El mundo indígena, autóctono, sin verdaderamente serlo (de origen asiático) fue ignorado, anulado de manera violenta y evangelizado entre la prédica y la espada.
En tiempos de utopías, fuimos sucesivamente la Atlántida sumergida, la extraviada Última Thule y para el comercio fuimos Asia y las Indias Occidentales, hasta que un cartógrafo desorientado nos dió, sin saberlo, nombre y destino: América, las tierras de Américus, por Amerigo Vespucci.
Tres siglos de violencia conquistadora y colonizadora nos dieron un rostro de identidad mestiza, alma de criollo que todavía hoy se trata de definir. En el norte se asumieron como una prolongación, una tierra prometida y un pueblo elegido, en el sur, de tanto pensarnos en clave de futuro dejamos de asumir presente y pasado, y el futuro es nuestro tiempo mítico por excelencia.
Mientras se forjaba el mundo moderno con su Ilustración, enciclopedistas e iluminados, e igualmente nacía el mundo industrial de las llamadas revoluciones burguesas, en estas tierras creímos independizarnos sin dejar de ser colonias, simplemente se cambió de amo y metrópoli.
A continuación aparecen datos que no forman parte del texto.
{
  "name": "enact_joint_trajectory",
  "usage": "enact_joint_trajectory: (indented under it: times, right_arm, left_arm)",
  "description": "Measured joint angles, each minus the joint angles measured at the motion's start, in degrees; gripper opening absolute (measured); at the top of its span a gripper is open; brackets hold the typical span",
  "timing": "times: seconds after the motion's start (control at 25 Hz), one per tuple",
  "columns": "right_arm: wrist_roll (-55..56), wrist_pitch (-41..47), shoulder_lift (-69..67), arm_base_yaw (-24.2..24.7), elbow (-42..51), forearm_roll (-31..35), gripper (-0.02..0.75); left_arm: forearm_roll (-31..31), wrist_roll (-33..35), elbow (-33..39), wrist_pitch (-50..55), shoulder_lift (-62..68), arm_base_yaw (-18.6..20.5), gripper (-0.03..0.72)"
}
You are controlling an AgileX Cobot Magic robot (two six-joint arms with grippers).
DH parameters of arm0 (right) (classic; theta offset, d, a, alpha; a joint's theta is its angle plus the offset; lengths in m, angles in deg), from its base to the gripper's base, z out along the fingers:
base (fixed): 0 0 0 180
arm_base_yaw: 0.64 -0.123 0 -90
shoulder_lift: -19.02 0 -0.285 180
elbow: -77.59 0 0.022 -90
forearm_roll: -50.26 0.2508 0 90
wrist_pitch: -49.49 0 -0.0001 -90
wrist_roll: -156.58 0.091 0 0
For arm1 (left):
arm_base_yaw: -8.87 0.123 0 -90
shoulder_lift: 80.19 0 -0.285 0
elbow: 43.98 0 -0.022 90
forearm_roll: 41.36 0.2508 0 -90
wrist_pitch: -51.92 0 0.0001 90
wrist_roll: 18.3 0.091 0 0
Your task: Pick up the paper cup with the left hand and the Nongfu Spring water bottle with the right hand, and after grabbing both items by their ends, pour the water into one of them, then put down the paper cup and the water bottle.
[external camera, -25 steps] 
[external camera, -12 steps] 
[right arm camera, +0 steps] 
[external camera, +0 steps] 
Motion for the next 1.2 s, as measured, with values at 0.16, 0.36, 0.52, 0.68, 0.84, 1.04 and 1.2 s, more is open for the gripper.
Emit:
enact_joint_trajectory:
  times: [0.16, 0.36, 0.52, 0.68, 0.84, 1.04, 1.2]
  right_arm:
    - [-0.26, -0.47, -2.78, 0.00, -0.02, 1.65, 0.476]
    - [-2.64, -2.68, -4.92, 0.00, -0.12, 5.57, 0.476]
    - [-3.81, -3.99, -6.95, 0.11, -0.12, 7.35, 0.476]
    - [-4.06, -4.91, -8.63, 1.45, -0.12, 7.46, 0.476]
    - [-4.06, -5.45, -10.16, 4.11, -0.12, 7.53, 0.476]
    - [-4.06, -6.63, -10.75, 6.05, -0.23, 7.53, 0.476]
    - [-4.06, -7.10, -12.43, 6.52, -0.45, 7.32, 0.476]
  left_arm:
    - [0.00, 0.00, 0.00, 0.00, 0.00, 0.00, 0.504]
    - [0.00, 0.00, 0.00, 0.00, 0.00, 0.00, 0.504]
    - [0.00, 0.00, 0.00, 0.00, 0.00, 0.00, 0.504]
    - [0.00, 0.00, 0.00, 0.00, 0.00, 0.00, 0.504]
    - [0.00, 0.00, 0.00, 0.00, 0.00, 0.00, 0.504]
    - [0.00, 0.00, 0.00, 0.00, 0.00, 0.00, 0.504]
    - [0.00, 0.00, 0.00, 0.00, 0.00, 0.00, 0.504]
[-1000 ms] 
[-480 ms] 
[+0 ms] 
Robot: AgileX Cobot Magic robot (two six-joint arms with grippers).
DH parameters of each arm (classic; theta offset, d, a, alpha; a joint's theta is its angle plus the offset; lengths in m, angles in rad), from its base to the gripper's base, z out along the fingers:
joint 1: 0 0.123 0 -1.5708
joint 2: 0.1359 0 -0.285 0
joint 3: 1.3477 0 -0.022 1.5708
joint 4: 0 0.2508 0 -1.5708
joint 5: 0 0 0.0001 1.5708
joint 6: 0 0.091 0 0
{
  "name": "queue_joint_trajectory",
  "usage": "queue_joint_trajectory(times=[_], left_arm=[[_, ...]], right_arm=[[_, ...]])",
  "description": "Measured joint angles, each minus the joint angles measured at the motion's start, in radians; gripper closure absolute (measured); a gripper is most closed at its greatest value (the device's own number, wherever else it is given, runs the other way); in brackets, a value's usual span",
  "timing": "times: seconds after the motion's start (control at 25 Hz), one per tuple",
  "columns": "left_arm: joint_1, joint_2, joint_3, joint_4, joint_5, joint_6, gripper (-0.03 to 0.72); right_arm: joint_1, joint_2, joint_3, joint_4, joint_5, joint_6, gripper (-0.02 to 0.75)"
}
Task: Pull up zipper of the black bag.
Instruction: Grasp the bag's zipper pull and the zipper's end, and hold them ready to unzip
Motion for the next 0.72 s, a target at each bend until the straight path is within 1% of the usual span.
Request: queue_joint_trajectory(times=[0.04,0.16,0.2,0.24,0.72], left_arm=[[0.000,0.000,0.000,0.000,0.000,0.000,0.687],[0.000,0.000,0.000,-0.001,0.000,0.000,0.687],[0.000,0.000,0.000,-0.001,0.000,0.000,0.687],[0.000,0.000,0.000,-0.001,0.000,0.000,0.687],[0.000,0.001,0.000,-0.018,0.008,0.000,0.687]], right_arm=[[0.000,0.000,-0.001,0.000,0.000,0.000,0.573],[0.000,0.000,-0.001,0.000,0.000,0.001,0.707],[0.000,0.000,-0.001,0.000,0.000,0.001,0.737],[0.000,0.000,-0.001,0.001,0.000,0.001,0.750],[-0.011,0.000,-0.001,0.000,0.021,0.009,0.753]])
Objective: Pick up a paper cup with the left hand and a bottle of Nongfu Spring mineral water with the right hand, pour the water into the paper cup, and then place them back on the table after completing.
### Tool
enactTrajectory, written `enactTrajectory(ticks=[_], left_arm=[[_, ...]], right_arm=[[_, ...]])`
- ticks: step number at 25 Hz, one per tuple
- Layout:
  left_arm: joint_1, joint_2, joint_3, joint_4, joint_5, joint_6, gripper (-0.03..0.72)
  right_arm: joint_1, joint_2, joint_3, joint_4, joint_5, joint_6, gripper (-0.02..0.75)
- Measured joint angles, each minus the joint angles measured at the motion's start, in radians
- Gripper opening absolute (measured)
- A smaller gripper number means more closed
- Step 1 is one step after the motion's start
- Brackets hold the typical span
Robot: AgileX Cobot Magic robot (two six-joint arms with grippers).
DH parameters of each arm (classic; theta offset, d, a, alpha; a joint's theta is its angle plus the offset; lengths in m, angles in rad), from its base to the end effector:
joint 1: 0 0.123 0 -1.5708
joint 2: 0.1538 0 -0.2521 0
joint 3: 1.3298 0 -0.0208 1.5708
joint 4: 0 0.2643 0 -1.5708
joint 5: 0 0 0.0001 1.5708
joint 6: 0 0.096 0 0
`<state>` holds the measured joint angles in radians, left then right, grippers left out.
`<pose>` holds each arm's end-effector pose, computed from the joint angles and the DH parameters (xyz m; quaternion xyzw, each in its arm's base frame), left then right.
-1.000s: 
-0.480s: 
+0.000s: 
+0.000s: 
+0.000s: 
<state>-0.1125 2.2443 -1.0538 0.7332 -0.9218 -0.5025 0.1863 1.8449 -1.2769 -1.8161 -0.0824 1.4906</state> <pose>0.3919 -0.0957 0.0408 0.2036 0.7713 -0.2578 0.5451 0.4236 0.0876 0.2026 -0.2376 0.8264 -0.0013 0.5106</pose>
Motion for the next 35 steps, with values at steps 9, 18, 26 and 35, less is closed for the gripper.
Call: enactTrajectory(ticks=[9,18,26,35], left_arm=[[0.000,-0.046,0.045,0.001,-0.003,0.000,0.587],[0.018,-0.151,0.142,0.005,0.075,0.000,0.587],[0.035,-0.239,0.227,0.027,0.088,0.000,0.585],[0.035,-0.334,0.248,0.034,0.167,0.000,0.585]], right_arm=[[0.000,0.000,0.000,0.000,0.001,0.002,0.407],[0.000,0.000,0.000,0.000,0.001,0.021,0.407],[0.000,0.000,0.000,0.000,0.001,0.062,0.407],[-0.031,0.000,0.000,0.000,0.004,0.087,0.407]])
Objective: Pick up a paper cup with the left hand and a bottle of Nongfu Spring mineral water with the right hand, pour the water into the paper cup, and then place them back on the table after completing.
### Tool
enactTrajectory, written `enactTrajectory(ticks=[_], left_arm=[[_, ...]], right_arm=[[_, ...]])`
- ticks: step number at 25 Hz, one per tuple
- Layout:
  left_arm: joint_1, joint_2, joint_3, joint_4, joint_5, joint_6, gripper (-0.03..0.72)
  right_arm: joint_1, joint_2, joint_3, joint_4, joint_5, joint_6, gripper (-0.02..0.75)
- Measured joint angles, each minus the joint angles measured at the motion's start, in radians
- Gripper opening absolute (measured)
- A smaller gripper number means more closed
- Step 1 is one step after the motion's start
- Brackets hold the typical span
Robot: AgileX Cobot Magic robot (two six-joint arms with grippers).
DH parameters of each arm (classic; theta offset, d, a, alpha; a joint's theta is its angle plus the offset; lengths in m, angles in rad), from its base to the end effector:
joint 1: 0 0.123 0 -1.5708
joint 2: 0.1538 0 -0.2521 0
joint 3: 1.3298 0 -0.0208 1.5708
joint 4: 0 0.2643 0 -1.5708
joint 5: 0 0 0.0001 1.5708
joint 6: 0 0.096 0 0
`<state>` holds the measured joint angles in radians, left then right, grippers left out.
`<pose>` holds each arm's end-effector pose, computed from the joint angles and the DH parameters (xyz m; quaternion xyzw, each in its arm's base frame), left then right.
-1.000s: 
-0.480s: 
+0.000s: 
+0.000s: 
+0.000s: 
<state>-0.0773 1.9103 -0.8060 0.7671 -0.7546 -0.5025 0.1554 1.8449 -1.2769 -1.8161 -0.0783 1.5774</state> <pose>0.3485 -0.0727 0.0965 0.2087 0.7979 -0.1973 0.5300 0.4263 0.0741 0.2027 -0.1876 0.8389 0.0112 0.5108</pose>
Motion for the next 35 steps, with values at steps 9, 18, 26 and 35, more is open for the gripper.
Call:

Doscientos años después, se sigue hablando de Independencia, una presunta segunda independencia y empezando el siglo XXI seguimos insistiendo en la idea anacrónica de otra independencia, mientras que a nivel material y espiritual seguimos cultivando dependencias y subordinaciones.
A falta de futuro, quizás por pensar que nunca habíamos salido de él, cultivamos la ilusión cada tanto tiempo de los “héroes y las tumbas”, como si la vida pudiera ser garantizada desde la muerte.
Las élites se pretendían ilustradas sin serlo, mientras a las mayorías se les abandonaba en sus carencias materiales, ignorancias y supersticiones y se les predicaba la ideología milenarista de que algún día el héroe renacido reencarnado volvería a liberarlos.
En pleno siglo XXI, todavía nuestras ideas, creencias e ideologías, sirven más para mantenernos en el pasado que garantizarnos un futuro en clave de una modernidad en pleno desarrollo.